Instructions for the task:
Please output all of the entries exactly and omit any images they hold.

===== Supplied records

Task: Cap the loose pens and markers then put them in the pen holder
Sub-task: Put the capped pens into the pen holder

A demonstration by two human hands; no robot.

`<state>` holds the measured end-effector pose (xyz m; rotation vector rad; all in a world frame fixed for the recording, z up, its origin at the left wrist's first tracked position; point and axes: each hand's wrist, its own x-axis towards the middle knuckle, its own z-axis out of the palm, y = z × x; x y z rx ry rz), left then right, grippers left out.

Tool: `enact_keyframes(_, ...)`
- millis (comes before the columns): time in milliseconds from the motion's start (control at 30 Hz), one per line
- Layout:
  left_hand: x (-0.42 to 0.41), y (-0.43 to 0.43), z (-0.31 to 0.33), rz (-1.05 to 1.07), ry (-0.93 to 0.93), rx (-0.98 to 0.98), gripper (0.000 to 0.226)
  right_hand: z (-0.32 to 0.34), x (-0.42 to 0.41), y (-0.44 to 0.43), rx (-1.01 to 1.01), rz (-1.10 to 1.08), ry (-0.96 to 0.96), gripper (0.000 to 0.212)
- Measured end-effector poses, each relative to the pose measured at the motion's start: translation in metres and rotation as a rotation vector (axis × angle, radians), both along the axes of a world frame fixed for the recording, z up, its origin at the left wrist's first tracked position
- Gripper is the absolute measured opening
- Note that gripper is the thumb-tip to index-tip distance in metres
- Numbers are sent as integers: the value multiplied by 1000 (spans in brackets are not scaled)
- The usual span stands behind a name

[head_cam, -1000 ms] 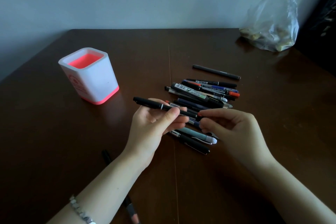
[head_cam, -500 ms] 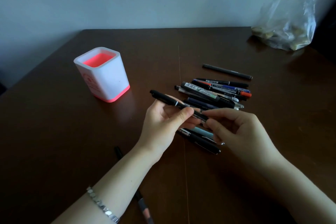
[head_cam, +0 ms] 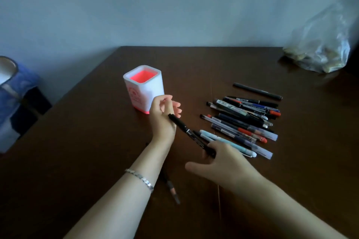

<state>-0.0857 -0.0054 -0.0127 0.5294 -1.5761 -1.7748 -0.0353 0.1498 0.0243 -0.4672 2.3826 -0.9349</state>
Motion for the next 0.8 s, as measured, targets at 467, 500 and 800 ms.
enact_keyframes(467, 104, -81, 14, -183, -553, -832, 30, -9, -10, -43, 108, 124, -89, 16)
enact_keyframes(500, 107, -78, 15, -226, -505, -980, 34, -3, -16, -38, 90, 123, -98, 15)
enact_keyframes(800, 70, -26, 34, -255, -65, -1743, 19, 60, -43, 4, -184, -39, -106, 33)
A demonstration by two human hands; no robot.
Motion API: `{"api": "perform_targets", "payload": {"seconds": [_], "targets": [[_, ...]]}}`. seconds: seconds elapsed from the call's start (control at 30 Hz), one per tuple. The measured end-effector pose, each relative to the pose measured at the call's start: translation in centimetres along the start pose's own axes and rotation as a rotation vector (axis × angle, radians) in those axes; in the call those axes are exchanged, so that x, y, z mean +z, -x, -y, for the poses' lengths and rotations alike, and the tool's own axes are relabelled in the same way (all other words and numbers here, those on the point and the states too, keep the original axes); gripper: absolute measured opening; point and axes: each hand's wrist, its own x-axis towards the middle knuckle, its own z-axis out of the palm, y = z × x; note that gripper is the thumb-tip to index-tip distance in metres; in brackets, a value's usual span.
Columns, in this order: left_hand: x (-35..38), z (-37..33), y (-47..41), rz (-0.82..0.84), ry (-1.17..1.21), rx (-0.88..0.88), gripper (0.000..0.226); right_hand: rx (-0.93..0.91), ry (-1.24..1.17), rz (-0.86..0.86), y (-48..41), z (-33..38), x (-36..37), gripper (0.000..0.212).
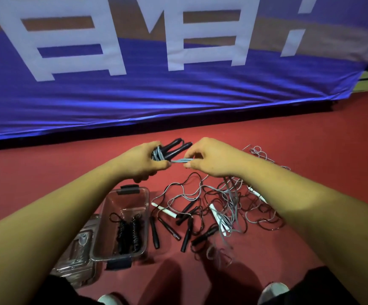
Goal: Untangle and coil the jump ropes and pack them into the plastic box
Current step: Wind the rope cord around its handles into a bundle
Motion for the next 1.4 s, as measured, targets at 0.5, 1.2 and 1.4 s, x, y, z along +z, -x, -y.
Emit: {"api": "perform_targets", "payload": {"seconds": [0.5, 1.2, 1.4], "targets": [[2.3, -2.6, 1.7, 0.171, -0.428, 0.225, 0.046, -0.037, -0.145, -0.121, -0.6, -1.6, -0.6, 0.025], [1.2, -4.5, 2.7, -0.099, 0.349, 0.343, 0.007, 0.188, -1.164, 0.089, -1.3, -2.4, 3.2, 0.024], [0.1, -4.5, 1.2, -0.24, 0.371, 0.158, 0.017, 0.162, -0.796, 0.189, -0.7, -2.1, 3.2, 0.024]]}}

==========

Exercise output:
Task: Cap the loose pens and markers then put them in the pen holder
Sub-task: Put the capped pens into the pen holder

A demonstration by two human hands; no robot.

`<state>` holds the measured end-effector pose (xyz m; rotation vector rad; all in a world frame fixed for the recording, z up, its origin at the left wrist's first tracked position; point and axes: each hand's wrist, its own x-axis towards the middle knuckle, its own z-axis out of the palm, y = z × x; x y z rx ry rz), left then right, grippers left out.

Tool: `enact_keyframes(_, ...)`
- millis (comes before the columns): time in milliseconds from the motion's start (control at 30 Hz), one per line
- Layout:
  left_hand: x (-0.42 to 0.41), y (-0.43 to 0.43), z (-0.31 to 0.33), rz (-1.05 to 1.07), ry (-0.93 to 0.93), rx (-0.98 to 0.98), gripper (0.000 to 0.226)
  right_hand: z (-0.32 to 0.34), x (-0.42 to 0.41), y (-0.44 to 0.43), rx (-1.01 to 1.01), rz (-1.10 to 1.08), ry (-0.96 to 0.96), gripper (0.000 to 0.212)
- Measured end-effector poses, each relative to the pose measured at the motion's start: translation in metres and rotation as a rotation vector (axis × angle, radians), both along the axes of a world frame fixed for the recording, z up, its origin at the left wrist's first tracked position
- Gripper is the absolute measured opening
- Note that gripper is the thumb-tip to index-tip distance in metres
- Numbers are sent as integers: the value multiplied by 1000 (spans in brackets are not scaled)
- The usual span stands behind a name

[head_cam, -1000 ms] 
[head_cam, -500 ms] 
[head_cam, +0 ms] 

<state>-0.0857 -0.0054 -0.0127 0.5294 -1.5761 -1.7748 -0.0353 0.1498 0.0243 -0.4672 2.3826 -0.9349</state>
Motion for the next 0.8 s, as measured, targets at 467, 500 and 800 ms.
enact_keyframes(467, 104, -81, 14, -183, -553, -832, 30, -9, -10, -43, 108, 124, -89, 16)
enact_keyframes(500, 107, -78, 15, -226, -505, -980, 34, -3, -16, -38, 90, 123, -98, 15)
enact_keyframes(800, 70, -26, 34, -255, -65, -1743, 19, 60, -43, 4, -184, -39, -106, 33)
A demonstration by two human hands; no robot.
Motion API: `{"api": "perform_targets", "payload": {"seconds": [_], "targets": [[_, ...]]}}`. seconds: seconds elapsed from the call's start (control at 30 Hz), one per tuple. The measured end-effector pose, each relative to the pose measured at the call's start: translation in centimetres along the start pose's own axes and rotation as a rotation vector (axis × angle, radians) in those axes; in the call those axes are exchanged, so that x, y, z mean +z, -x, -y, for the poses' lengths and rotations alike, and the tool's own axes are relabelled in the same way (all other words and numbers here, those on the point and the states too, keep the original axes); gripper: absolute measured opening; point and axes: each hand's wrist, its own x-axis towards the middle knuckle, its own z-axis out of the palm, y = z × x; note that gripper is the thumb-tip to index-tip distance in metres; in brackets, a value's usual span.
Columns, in this order: left_hand: x (-35..38), z (-37..33), y (-47..41), rz (-0.82..0.84), ry (-1.17..1.21), rx (-0.88..0.88), gripper (0.000..0.226); right_hand: rx (-0.93..0.91), ry (-1.24..1.17), rz (-0.86..0.86), y (-48..41), z (-33..38), x (-36..37), gripper (0.000..0.212).
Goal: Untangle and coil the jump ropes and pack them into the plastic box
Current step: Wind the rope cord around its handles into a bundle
Motion for the next 1.4 s, as measured, targets at 0.5, 1.2 and 1.4 s, x, y, z along +z, -x, -y.
Emit: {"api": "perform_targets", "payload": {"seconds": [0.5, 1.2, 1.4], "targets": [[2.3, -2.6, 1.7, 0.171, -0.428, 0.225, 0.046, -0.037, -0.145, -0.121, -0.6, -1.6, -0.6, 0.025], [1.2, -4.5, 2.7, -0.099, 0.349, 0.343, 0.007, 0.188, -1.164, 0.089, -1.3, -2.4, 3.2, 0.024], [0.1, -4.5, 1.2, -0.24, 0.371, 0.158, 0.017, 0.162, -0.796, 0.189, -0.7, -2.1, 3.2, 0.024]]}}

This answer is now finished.